The development came after nearly a year of talks between the administration in Tobruk and the parliament in Tripoli.

The hope is that this will lead to stitching the country back together again following the revolution that ousted Gaddafi in 2011. A loose alliance of militias, including Islamists, were unhappy with the composition of the new parliament after the June 2014 elections. The following August they seized Tripoli and forced members of parliament to flee to Tobruk, where they reinstated the General National Congress (GNC) elected in 2012.

We have never been so close to a way forward to ease the suffering of the Libyan people

While Libya has no official national army, each side is backed by alliances of former anti-Gaddafi rebels, ex-soldiers, tribal factions and Islamist-leaning brigades. In 2011 they had fought together against Gaddafi’s forces but eventually turned against each other following the dictator’s downfall.

According to Mr Leon’s statement, Fayez Sarraj, from the Tripoli parliament, would be nominated as prime minister, assisted by three deputies representing Libya’s east, west and south. Two women ministers are included on the list. Moussa al-Kouni, one of the proposed deputy prime ministers, said: “The hardest part has just begun.”

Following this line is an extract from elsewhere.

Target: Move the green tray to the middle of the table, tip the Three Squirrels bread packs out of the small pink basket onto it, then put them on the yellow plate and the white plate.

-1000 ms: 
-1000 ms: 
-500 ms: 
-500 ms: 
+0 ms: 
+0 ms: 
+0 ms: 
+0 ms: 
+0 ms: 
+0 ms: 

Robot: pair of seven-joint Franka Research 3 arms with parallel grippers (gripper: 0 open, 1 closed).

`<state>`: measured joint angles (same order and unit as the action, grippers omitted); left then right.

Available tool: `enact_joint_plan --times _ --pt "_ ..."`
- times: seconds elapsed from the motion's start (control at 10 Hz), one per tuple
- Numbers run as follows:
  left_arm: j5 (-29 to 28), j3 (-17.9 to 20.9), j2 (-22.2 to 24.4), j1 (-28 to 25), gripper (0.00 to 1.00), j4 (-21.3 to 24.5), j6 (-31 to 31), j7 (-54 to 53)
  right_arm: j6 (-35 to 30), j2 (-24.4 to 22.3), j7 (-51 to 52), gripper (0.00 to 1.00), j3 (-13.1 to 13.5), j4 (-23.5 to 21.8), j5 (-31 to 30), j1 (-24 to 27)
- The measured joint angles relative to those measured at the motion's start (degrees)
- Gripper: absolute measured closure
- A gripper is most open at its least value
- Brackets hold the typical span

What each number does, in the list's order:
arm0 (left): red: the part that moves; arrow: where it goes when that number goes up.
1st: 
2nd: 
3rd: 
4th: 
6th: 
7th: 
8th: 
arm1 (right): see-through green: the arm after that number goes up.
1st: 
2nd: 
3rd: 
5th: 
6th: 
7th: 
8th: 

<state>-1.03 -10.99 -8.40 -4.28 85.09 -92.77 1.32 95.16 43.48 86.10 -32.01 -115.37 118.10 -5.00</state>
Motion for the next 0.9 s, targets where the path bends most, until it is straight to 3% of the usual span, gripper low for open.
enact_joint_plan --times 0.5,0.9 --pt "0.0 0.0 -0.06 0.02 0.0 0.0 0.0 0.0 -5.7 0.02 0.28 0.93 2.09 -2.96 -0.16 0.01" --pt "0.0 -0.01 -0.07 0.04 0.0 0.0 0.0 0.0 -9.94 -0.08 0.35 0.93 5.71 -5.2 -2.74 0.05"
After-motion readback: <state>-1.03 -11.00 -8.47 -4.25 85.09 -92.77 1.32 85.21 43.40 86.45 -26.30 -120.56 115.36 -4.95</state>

The next step is the endorsement of the proposal by the elected parliament at Tobruk and the GNC in Tripoli. Both sides have so far refrained from committing themselves.

Abdulsalam Bilashahir, a member of the GNC, said: “We are not a part of this (proposed) government. It means nothing to us and we were not consulted.

“This proposed government will lead to the division of Libya and will turn it into a joke. Mr Leon’s choice was unwise,” warned Ibrahim Alzaghiat, also from the Tobruk-based parliament.

Contacted by the Times of Malta, Libya expert Ranier Fsadni said that although governing and rebuilding Libya would be more difficult than getting a unity government in place, the achievement in actually getting agreement on the names of a unity government should not be underestimated.

“Many previous predictions – some by Libyans close to the negotiating sides – that agreement was just a few short weeks away had been proven wrong. A unity government is what the majority of Libyans want,” Mr Fsadni said.